Thursday, July 16, 2015

Not 'Aiming' for Enlightenment does not mean Not 'Aiming' for Enlightenment

The Zen/Buddhist teaching instructing students not to aim for (a fixed notion or idea of) enlightenment has often been reduced to distorted teachings that proclaim practitioners should have no goals whatever, that they should not aim for anything at all. Such assertions are commonly accompanied with comments about how efforts and attempts to realize enlightenment or Buddhahood obstruct practitioners from realization. The truth is, if we do not aim for and make effort to realize enlightenment, we are very unlikely to do so. As long as we learn, and remain mindful of the fact that ‘enlightenment’ cannot be accurately envisioned ahead of time, we will not make the mistake of aiming for a reified concept. Thus, even though our thoughts and ideas about enlightenment fail to perfectly harmonize with enlightenment, our efforts will nevertheless be accurately empowered –in a nondual reality all activity is interdependent, hence even ‘wrong thinking about realization’ is realization itself. As Dogen says:

When we have attained realization, we do not know what the reasons were for our being [now] in the state of realization. Let us reflect on this. To have thought, prior to realization, that it will be like this or like that, was not useful for realization. That it was different from how we had supposed it to be, in all our miscellaneous prior thoughts, does not mean that our thinking, being very bad, had no power in it. Even the thinking of that time was realization itself, but because we were then directing it the wrong way round, we thought and said that it was powerless.
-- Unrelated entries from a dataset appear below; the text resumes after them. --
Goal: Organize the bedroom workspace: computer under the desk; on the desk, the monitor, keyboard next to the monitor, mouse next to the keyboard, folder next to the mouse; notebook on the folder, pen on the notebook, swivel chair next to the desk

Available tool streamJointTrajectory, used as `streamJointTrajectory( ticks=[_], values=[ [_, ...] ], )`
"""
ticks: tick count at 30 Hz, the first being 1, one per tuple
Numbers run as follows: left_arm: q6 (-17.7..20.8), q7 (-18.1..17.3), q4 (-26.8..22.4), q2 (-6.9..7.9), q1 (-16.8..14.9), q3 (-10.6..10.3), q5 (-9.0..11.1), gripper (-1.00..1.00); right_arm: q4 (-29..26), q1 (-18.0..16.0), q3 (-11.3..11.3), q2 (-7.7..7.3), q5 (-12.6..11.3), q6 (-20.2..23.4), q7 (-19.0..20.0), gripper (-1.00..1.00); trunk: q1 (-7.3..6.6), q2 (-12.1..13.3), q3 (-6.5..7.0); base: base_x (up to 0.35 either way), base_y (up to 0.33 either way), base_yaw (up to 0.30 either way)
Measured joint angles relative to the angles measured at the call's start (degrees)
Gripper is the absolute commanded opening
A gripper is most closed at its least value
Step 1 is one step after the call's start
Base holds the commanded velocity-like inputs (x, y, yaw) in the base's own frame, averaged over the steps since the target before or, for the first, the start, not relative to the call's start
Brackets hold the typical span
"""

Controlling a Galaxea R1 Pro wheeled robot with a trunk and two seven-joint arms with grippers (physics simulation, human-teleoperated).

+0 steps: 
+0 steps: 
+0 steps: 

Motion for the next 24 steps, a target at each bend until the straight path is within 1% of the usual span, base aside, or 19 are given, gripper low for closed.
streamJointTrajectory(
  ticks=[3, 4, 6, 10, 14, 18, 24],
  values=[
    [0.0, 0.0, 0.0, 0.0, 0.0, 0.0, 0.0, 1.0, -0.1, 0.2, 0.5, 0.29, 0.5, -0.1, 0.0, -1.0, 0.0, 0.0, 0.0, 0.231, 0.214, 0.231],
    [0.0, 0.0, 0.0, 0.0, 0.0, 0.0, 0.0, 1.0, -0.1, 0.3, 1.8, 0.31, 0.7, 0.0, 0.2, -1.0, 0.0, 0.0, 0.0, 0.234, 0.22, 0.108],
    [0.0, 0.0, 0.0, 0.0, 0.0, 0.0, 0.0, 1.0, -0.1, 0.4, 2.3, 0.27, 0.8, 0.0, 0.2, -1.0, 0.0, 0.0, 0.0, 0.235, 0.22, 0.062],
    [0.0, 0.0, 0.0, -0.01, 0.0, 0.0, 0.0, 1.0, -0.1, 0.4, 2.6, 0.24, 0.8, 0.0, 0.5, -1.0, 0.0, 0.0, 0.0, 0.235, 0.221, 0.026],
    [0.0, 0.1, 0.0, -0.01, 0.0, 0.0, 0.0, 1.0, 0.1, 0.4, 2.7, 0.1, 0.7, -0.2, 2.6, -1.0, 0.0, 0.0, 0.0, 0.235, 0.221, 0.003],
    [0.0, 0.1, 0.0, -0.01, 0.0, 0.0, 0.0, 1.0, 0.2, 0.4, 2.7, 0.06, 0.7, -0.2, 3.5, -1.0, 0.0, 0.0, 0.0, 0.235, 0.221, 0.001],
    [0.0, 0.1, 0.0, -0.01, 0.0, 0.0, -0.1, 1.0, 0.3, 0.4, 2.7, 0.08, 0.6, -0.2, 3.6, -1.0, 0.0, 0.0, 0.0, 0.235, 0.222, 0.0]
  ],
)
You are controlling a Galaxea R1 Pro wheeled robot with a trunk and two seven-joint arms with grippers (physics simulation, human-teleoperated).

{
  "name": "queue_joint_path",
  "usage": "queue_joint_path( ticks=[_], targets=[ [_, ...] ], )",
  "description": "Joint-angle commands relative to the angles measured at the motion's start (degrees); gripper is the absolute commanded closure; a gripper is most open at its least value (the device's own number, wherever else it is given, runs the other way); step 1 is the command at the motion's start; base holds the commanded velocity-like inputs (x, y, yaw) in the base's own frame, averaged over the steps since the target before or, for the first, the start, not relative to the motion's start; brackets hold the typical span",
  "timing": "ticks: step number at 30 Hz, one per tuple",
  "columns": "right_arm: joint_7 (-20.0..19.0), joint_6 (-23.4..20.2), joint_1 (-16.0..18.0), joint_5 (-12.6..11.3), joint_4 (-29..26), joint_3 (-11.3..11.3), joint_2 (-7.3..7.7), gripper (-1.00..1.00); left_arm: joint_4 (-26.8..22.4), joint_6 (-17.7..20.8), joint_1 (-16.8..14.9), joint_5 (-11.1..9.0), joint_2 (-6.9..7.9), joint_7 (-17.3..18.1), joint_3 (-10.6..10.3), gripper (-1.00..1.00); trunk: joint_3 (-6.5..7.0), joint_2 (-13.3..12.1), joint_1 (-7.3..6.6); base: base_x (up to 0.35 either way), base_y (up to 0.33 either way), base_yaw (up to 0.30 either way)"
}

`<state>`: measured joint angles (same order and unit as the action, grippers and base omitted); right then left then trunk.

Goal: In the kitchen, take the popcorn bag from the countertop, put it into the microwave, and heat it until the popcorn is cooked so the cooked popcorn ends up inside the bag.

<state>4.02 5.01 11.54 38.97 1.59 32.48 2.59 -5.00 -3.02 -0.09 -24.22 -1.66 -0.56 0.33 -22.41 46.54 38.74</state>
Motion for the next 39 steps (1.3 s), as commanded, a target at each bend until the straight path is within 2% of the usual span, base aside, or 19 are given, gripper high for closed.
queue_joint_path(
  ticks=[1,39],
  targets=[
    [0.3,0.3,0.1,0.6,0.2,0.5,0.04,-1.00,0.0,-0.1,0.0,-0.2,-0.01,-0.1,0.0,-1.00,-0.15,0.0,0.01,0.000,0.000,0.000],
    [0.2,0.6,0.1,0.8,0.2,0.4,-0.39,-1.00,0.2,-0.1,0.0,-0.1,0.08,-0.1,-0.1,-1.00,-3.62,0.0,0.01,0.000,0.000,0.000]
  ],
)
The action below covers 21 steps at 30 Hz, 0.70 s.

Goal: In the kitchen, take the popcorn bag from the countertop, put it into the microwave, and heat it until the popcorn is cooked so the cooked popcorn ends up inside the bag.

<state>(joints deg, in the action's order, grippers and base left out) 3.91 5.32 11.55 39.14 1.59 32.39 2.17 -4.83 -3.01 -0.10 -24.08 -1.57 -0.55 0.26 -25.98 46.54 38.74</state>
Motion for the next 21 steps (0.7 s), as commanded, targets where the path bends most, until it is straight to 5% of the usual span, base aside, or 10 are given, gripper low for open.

Yui-butsu-yo-butsu, Gudo Nishijima & Mike Cross


Tommy Bonn said...

If we can't accurately envision enlightenment ahead of time, how can we confirm that we have attained enlightenment? Or, if we were always enlightened to begin with, why exert effort to try to become enlightened? This is simply Meno's paradox applied to enlightenment instead of knowledge. (How would Dogen feel about Socrates's answer to Meno? Can enlightenment, too, be "recollected"?)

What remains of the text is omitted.